* _Work task_: Write out the lines below once more, exactly as they appear. Do not include pictures.

* _Data below_:
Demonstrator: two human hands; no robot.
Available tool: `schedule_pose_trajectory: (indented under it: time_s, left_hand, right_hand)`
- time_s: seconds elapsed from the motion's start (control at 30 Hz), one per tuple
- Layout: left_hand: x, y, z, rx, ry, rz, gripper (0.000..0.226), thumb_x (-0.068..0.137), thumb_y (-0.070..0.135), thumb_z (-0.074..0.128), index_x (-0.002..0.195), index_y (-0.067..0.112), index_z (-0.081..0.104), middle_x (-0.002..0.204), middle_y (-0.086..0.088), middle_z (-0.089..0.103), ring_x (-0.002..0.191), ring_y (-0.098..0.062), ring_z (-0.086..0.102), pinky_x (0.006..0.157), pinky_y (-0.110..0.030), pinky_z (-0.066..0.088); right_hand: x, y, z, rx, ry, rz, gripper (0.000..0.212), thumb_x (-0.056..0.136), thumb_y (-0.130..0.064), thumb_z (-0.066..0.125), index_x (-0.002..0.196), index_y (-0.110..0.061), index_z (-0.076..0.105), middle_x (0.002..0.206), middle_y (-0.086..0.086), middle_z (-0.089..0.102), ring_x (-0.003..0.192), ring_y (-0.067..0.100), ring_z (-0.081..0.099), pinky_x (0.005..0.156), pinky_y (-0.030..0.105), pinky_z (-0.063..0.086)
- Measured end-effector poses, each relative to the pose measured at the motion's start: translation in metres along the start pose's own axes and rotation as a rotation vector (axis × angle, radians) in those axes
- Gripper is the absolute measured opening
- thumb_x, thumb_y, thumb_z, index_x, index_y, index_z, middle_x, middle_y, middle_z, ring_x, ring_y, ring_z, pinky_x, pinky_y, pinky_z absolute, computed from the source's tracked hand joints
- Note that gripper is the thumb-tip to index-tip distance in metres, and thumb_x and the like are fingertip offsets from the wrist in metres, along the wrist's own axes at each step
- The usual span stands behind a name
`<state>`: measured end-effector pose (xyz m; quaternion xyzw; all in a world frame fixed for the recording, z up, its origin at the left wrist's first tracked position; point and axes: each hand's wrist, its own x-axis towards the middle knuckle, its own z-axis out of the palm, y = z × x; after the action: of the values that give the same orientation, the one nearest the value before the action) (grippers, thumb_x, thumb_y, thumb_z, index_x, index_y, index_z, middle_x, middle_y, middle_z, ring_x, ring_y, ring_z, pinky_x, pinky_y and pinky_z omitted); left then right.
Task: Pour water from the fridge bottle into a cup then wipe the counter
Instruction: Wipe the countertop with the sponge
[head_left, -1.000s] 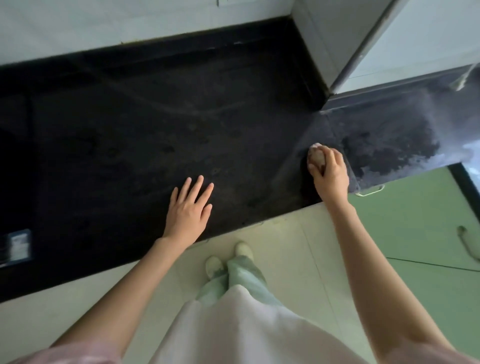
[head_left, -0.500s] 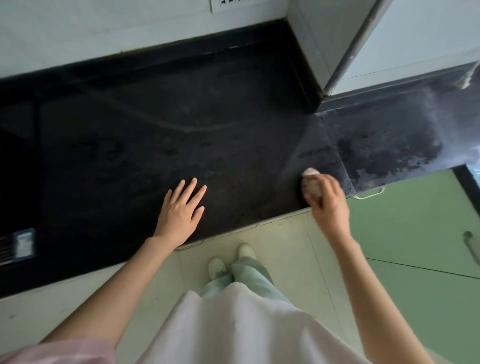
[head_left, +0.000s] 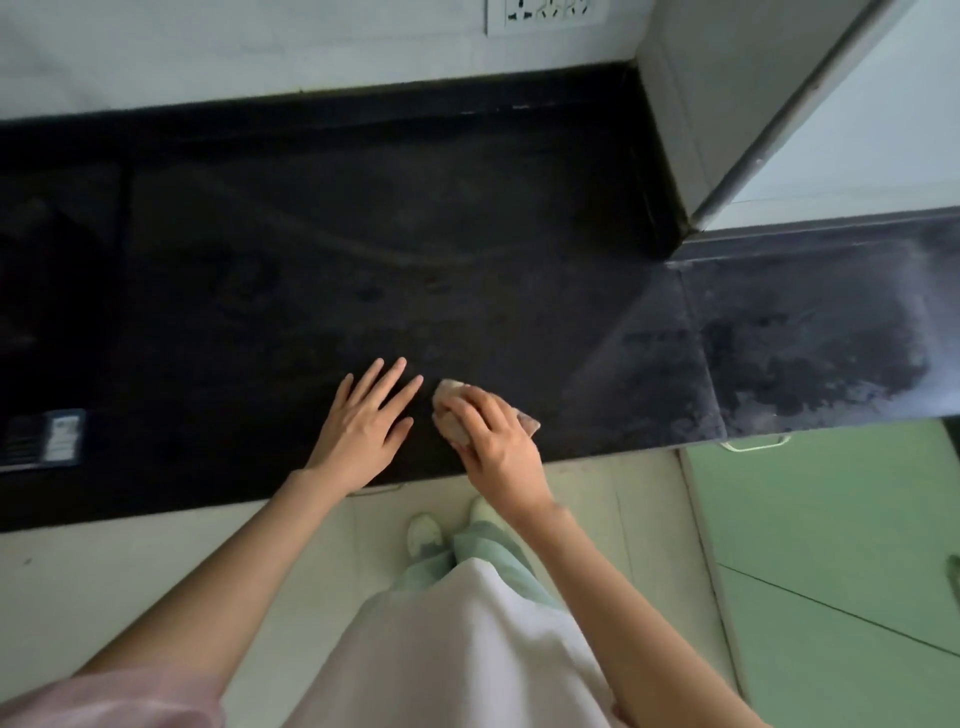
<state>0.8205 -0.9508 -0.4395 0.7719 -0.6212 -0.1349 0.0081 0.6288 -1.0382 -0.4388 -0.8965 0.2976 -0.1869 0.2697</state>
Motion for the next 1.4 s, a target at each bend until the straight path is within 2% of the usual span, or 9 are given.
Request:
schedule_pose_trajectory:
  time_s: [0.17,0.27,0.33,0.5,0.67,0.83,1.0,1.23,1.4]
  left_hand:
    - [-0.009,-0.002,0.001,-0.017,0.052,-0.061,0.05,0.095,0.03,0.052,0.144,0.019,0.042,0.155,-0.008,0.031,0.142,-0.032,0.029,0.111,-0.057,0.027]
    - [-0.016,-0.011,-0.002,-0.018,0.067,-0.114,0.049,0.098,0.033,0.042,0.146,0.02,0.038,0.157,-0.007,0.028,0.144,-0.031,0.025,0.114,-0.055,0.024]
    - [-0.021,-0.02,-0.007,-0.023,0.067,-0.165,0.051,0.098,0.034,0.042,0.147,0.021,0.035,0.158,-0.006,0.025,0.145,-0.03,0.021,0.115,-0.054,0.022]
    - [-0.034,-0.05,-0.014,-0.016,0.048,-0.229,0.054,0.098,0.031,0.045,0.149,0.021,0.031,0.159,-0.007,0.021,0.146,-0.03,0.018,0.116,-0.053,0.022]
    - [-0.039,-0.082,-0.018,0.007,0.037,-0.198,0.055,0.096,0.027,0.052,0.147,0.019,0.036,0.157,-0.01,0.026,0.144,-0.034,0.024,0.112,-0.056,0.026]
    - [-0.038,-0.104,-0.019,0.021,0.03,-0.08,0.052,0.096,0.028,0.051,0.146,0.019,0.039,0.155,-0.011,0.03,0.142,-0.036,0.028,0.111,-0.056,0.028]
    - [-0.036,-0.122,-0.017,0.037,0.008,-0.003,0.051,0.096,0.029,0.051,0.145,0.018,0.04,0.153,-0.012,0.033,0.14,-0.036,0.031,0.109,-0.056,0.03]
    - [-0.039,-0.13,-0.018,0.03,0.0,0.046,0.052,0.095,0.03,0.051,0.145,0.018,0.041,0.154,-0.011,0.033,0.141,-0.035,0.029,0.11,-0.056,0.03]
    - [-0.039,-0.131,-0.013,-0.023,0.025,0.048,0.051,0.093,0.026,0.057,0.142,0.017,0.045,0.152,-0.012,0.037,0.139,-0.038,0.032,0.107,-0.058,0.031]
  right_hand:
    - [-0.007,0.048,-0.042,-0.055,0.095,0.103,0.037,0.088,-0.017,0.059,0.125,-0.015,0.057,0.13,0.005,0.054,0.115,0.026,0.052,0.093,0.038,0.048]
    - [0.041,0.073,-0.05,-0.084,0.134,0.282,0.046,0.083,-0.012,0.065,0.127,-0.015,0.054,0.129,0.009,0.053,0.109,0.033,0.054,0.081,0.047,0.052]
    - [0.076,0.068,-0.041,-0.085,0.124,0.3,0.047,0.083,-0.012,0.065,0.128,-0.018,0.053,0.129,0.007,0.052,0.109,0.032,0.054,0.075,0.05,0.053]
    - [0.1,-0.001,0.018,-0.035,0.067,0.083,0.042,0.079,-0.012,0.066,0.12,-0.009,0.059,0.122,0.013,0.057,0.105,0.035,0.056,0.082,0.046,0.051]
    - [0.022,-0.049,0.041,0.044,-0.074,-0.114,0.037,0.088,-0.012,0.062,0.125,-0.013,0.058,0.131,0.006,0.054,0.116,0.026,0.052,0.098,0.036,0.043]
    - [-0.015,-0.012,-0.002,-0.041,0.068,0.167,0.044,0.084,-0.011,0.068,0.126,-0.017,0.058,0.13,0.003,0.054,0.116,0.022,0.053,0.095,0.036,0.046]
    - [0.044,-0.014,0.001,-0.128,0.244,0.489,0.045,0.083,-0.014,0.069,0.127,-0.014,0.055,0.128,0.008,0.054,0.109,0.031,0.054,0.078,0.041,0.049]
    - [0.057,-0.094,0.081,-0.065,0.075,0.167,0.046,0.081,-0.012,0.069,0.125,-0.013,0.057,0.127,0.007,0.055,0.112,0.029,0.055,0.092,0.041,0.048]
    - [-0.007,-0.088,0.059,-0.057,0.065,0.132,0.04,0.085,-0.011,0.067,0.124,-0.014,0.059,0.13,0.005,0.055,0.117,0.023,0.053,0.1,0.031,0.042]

* _Response_:
Demonstrator: two human hands; no robot.
Available tool: `schedule_pose_trajectory: (indented under it: time_s, left_hand, right_hand)`
- time_s: seconds elapsed from the motion's start (control at 30 Hz), one per tuple
- Layout: left_hand: x, y, z, rx, ry, rz, gripper (0.000..0.226), thumb_x (-0.068..0.137), thumb_y (-0.070..0.135), thumb_z (-0.074..0.128), index_x (-0.002..0.195), index_y (-0.067..0.112), index_z (-0.081..0.104), middle_x (-0.002..0.204), middle_y (-0.086..0.088), middle_z (-0.089..0.103), ring_x (-0.002..0.191), ring_y (-0.098..0.062), ring_z (-0.086..0.102), pinky_x (0.006..0.157), pinky_y (-0.110..0.030), pinky_z (-0.066..0.088); right_hand: x, y, z, rx, ry, rz, gripper (0.000..0.212), thumb_x (-0.056..0.136), thumb_y (-0.130..0.064), thumb_z (-0.066..0.125), index_x (-0.002..0.196), index_y (-0.110..0.061), index_z (-0.076..0.105), middle_x (0.002..0.206), middle_y (-0.086..0.086), middle_z (-0.089..0.102), ring_x (-0.003..0.192), ring_y (-0.067..0.100), ring_z (-0.081..0.099), pinky_x (0.005..0.156), pinky_y (-0.030..0.105), pinky_z (-0.063..0.086)
- Measured end-effector poses, each relative to the pose measured at the motion's start: translation in metres along the start pose's own axes and rotation as a rotation vector (axis × angle, radians) in those axes
- Gripper is the absolute measured opening
- thumb_x, thumb_y, thumb_z, index_x, index_y, index_z, middle_x, middle_y, middle_z, ring_x, ring_y, ring_z, pinky_x, pinky_y, pinky_z absolute, computed from the source's tracked hand joints
- Note that gripper is the thumb-tip to index-tip distance in metres, and thumb_x and the like are fingertip offsets from the wrist in metres, along the wrist's own axes at each step
- The usual span stands behind a name
`<state>`: measured end-effector pose (xyz m; quaternion xyzw; all in a world frame fixed for the recording, z up, its origin at the left wrist's first tracked position; point and axes: each hand's wrist, its own x-axis towards the middle knuckle, its own z-axis out of the palm, y = z × x; after the action: of the values that give the same orientation, the one nearest the value before the action) (grippers, thumb_x, thumb_y, thumb_z, index_x, index_y, index_z, middle_x, middle_y, middle_z, ring_x, ring_y, ring_z, pinky_x, pinky_y and pinky_z omitted); left then right.
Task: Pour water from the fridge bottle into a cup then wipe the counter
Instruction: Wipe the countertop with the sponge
[head_left, -1.000s] 
[head_left, -0.500s] 
[head_left, +0.000s] 
<state>0.8205 -0.9508 -0.4395 0.7719 -0.6212 -0.1349 0.0081 0.6288 -1.0382 -0.4388 -0.8965 0.2976 -0.1869 0.2697</state>
Motion for the next 1.4 s, a target at each bend until the straight path is within 2% of the usual span, or 9 are given.
Request:
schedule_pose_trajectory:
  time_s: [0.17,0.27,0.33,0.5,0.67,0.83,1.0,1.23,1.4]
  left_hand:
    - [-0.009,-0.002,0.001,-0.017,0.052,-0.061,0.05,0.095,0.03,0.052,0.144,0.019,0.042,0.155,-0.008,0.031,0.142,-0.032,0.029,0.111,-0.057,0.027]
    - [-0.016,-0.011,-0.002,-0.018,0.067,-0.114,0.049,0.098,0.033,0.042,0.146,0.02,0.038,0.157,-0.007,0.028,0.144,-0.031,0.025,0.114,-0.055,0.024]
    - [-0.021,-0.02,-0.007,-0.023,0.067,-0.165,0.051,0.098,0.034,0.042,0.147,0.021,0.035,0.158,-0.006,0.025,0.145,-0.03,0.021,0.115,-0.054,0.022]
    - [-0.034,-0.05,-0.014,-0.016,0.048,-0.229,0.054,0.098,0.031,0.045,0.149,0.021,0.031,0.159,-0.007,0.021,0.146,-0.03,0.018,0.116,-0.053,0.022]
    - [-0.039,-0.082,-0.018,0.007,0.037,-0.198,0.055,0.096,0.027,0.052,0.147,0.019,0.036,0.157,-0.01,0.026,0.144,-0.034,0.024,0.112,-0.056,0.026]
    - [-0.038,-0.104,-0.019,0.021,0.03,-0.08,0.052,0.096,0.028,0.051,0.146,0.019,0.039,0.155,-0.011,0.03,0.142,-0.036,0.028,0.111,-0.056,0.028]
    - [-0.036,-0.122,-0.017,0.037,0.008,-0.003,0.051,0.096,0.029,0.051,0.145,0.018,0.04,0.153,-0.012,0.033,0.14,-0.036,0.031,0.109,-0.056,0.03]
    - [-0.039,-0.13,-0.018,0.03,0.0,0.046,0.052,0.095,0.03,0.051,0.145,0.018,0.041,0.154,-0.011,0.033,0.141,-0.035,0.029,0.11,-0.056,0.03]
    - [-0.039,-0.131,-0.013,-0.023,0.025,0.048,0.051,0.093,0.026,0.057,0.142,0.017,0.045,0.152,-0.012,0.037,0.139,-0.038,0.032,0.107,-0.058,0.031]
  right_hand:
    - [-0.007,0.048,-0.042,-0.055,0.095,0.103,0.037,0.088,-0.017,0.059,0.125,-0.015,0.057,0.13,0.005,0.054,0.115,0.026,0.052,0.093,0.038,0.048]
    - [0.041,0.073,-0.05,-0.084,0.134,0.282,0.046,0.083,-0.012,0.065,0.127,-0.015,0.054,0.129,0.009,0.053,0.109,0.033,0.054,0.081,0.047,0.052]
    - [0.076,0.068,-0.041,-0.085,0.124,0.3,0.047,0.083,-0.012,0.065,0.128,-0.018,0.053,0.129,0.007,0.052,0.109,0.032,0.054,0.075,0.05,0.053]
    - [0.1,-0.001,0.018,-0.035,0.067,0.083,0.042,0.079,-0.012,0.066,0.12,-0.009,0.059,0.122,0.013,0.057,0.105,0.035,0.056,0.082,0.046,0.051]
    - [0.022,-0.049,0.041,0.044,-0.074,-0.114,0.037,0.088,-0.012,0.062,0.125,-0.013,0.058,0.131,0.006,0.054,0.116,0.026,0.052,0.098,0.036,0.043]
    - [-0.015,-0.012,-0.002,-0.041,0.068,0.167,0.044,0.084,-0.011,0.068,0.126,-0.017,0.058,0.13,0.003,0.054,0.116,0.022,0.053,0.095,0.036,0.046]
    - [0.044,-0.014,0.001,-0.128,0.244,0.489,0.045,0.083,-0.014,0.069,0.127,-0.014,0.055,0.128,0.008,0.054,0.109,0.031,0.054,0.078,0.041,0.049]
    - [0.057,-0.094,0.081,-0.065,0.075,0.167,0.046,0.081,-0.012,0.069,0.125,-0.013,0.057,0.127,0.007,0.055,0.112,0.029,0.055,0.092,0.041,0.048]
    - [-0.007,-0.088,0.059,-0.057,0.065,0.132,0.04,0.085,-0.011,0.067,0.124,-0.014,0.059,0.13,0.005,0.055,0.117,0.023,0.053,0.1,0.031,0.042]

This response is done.